La futura debilidad del dólar reduce las previsiones de las empresas en EEUU

Grifols y ACS se­rían las dos em­presas más afec­tadas por esta si­tua­ción a fu­turo

Florentino Pérez, presidente de ACS
Florentino Pérez, presidente de ACS

El mer­cado de di­visas siempre ha sido un pol­vorín para las com­pañías. Anticiparse a su vo­la­ti­lidad es com­pli­cado y en al­gunas oca­siones rema a favor y en otras en con­tra. Ahora pa­rece que para mu­chas em­presas es­pañolas con ac­ti­vidad im­por­tante en Estados Unidos sus as­pi­ra­ciones pueden des­ba­ra­tarse, puesto que la banca in­ter­na­cional de in­ver­sión con­si­dera que el dó­lar, pese a la po­lí­tica de la FED, puede de­bi­li­tarse du­rante los dos pró­ximos ejer­ci­cios. Un ca­ta­li­zador con­trario contra el que deben pe­lear.

La evolución de la divisa estadounidense siempre ha recibido el foco de las miradas de los analistas tanto en Europa como el otro lado del Atlántico. Principalmente, porque a la actividad exportadora favorece un euro más débil para ganar más competitividad y a las que tienen mucha actividad en territorio norteamericano les resulta más favorable ese escenario. Un esquema que se ha mantenido durante los últimos años.

Las empresas españolas con gran exposición a Estados Unidos han sacado importantes réditos de la política de normalización monetaria de la Reserva Federal, que ha encarecido al billete verde con respecto al resto de las monedas más importantes del mundo. Es el caso de firmas como ACS, Grifols, Inditex, o Ferrovial. Firmas cuyo modelo de negocio es bastante diversificado, pero que tienen importante presencia en la región.

Sin embargo, cuando se produce un viraje hacia el lado opuesto, calcular las perspectivas resulta bastante complejo. Especialmente, porque sabe con qué volatilidad o qué grado de depreciación van a sufrir algunas divisas es difícilmente calculable. Sobre todo, en cuanto al impacto que esto puede tener en el balance.

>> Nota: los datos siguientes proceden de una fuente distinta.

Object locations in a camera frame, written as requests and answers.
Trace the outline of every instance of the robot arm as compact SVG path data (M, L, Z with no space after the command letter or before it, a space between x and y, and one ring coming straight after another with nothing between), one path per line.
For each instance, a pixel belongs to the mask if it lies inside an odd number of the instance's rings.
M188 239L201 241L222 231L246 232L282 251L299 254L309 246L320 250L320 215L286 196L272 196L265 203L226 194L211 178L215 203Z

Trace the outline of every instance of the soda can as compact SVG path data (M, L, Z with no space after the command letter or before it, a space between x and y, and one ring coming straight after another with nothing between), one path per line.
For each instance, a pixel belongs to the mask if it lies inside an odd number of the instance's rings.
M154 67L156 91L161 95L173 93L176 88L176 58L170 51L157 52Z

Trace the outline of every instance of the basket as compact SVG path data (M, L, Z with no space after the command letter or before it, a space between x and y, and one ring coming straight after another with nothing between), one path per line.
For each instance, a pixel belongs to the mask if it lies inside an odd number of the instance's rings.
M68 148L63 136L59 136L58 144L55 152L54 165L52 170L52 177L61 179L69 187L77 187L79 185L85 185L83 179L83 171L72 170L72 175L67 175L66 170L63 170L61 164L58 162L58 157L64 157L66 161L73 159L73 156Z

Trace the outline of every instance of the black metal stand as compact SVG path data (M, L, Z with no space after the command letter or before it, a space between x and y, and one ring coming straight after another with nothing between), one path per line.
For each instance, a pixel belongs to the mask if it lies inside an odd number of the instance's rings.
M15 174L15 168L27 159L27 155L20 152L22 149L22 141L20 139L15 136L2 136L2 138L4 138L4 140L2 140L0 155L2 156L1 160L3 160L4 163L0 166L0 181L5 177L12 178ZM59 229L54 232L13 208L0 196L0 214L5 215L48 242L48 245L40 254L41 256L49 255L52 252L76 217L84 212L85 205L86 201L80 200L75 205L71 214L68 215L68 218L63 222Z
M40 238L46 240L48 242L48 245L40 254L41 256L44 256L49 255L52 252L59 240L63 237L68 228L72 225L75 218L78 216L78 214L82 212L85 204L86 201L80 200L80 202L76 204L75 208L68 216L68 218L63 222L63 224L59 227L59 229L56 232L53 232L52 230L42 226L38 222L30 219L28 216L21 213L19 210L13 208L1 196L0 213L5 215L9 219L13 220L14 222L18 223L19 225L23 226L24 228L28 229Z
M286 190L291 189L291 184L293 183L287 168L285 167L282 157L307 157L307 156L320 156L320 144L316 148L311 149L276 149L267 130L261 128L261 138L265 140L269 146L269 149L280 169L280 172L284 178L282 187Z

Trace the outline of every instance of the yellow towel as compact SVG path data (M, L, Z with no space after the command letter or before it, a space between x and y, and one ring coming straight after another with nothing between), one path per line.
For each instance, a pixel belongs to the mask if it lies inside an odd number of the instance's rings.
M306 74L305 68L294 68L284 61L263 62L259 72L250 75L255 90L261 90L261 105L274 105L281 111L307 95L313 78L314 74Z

Y es que ahora los principales bancos de inversión norteamericanos, entre los que se encuentra Morgan Stanley, prevén que el dólar va a descender en los dos próximos ejercicios (en torno al 10-15%), merced de un congelamiento en la subida de tipos por parte de la principal institución monetaria norteamericana. Esto, argumentan desde la entidad, “debería generar caídas para la divisa estadounidense”.

La posible desaceleración del crecimiento económico en Estados Unidos (se estima que en 2019 crezca el PIB del país crezca en torno al 1,9%), hace que se pase la pelota al tejado de la Fed, que podría relajar su tensionamiento de los tipos de interés. Eso, unido a que, en Europa el Banco Central Europeo, subirá tipos durante la segunda mitad del próximo año, genera cambios en la relación del euro-dólar a favor de la moneda comunitaria.

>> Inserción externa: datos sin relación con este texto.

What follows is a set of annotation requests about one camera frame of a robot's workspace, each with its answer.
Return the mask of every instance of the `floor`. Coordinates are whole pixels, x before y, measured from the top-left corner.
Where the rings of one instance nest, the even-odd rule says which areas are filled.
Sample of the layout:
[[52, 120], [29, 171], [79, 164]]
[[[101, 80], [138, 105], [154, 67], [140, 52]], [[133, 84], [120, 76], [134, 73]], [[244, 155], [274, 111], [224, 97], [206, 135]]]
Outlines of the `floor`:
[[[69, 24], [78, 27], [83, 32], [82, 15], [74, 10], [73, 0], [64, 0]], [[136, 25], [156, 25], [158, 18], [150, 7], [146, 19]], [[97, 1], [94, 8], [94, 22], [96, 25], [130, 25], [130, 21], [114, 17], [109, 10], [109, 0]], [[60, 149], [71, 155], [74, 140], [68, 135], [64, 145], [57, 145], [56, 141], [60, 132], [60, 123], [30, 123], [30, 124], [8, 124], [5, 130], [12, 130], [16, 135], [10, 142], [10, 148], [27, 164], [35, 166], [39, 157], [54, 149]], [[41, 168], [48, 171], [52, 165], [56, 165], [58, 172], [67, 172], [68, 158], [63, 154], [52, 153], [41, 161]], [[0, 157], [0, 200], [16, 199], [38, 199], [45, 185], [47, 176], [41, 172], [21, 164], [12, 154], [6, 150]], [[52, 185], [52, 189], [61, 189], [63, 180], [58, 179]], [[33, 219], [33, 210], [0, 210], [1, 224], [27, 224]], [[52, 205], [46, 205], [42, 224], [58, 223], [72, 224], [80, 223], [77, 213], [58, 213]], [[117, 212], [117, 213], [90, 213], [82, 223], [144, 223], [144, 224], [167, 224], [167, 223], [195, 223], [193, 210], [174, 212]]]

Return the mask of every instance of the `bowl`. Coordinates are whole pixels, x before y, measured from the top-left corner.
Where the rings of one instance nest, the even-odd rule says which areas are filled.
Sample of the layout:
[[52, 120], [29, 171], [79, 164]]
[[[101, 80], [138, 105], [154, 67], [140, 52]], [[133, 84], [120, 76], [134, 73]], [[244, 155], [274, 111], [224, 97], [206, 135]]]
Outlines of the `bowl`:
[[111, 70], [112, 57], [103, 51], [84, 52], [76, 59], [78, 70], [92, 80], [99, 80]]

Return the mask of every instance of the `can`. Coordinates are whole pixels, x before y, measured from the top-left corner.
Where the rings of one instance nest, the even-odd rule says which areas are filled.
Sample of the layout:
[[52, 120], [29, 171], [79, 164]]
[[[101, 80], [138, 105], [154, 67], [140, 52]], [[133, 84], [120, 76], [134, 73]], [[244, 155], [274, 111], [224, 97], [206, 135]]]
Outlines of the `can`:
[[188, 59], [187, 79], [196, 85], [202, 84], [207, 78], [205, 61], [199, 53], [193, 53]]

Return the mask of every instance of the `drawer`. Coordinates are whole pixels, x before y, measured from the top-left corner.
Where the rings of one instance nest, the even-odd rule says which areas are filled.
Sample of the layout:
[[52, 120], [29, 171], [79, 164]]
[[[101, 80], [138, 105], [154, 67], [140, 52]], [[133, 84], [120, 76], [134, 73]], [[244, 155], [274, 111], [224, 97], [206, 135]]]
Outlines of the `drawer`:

Si todo esto se traslada a los grupos empresariales con importante actividad y la región, la realidad es que las previsiones estipuladas pueden sufrir recortes de cara al próximo ejercicio. La facturación puede verse ligeramente mermada. Según apuntan fuentes del mercado, representaría un impacto de cerca del “5% en cuanto a su volumen de ventas de media” para el conjunto de las compañías con gran exposición a la primera economía del mundo.

Las dos empresas que pueden resultar más afectadas

El siguiente paso es observar cuáles pueden ser las empresas que más pueden sufrir este descenso esperado del dólar en los mercados. La primera de todas, tal y como sostienen los expertos, es Grifols, ya que genera más del 60% de sus ingresos en Estados Unidos. Pese a su estrategia de innovación y de crecimiento orgánico, la realidad es que una divisa estadounidense más débil le es relativamente perjudicial. Llegar a sus objetivos, le puede ser algo más difícil.

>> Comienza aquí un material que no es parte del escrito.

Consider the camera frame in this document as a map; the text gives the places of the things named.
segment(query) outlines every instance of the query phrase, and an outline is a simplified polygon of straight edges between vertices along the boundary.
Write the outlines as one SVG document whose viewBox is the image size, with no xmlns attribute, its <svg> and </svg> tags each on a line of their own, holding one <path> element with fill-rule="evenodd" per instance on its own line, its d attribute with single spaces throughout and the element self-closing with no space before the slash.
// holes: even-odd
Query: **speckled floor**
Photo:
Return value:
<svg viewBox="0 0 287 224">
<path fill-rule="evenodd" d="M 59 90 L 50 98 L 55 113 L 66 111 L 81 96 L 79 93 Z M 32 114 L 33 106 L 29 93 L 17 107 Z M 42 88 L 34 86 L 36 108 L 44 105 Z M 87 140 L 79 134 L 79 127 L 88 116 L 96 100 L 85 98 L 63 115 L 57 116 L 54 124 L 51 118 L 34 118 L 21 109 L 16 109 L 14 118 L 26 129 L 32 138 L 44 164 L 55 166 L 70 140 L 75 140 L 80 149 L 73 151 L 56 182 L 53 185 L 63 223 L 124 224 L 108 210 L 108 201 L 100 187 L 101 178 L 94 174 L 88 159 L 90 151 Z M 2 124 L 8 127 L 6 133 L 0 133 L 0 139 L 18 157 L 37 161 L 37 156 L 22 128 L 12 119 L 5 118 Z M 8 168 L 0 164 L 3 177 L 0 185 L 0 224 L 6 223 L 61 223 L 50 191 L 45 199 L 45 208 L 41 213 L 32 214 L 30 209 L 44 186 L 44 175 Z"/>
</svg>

Dentro del contexto de las grandes constructoras, ACS es el grupo que más presencia en Estados Unidos de largo. La compañía es la que más crecerá en Ebitda en el próximo trienio pues calculan que para 2020 alcanzará los 2.670 millones de euros. Sin embargo, las depreciaciones le pueden jugar una mala pasada. Todo ello, teniendo en cuenta que posee cerca de un 80% de exposición a la construcción.

Un enfriamiento en el crecimiento de Estados Unidos y una menor recaudación en moneda local (dólares), haría que el volumen de ingresos no fuera tan elevado como en un principio cabría esperar por parte del consenso del mercado.